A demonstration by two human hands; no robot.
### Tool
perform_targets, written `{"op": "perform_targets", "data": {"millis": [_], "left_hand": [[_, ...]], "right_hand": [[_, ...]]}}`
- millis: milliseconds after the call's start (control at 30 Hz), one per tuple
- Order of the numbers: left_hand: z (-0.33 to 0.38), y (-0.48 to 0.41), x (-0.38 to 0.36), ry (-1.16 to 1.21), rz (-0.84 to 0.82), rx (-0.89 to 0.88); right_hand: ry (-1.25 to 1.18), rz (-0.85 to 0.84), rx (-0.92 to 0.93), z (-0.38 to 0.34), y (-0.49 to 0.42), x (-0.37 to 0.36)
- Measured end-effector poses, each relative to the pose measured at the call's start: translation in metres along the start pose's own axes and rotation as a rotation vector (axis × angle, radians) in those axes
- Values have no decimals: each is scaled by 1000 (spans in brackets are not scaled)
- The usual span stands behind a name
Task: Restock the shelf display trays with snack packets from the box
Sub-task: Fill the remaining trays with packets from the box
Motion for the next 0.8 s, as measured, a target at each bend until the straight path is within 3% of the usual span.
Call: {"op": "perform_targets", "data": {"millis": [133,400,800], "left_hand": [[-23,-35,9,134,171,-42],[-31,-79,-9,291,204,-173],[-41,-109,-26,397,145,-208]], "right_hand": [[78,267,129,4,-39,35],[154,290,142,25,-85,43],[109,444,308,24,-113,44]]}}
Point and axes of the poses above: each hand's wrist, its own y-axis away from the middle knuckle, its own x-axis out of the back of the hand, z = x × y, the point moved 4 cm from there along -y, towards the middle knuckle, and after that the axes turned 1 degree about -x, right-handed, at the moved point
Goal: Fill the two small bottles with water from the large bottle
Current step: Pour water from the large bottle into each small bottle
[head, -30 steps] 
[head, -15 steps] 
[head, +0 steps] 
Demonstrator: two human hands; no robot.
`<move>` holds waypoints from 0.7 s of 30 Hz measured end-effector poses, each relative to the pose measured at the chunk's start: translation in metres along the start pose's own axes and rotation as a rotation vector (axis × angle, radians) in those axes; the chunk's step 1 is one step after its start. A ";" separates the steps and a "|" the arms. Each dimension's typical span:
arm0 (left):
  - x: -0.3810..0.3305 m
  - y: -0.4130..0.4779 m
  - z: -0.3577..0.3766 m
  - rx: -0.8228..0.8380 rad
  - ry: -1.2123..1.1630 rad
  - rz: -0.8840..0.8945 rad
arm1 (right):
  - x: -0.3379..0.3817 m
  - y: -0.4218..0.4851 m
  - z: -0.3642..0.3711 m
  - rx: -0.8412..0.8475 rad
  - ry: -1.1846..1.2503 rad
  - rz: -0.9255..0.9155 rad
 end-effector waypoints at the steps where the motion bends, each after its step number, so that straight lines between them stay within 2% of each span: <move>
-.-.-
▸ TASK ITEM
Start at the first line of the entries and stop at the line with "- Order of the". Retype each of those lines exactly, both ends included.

▸ FINAL ANSWER
A demonstration by two human hands; no robot.
### Tool
perform_targets, written `{"op": "perform_targets", "data": {"millis": [_], "left_hand": [[_, ...]], "right_hand": [[_, ...]]}}`
- millis: milliseconds after the call's start (control at 30 Hz), one per tuple
- Order of the numbers: left_hand: z (-0.33 to 0.38), y (-0.48 to 0.41), x (-0.38 to 0.36), ry (-1.16 to 1.21), rz (-0.84 to 0.82), rx (-0.89 to 0.88); right_hand: ry (-1.25 to 1.18), rz (-0.85 to 0.84), rx (-0.92 to 0.93), z (-0.38 to 0.34), y (-0.49 to 0.42), x (-0.37 to 0.36)

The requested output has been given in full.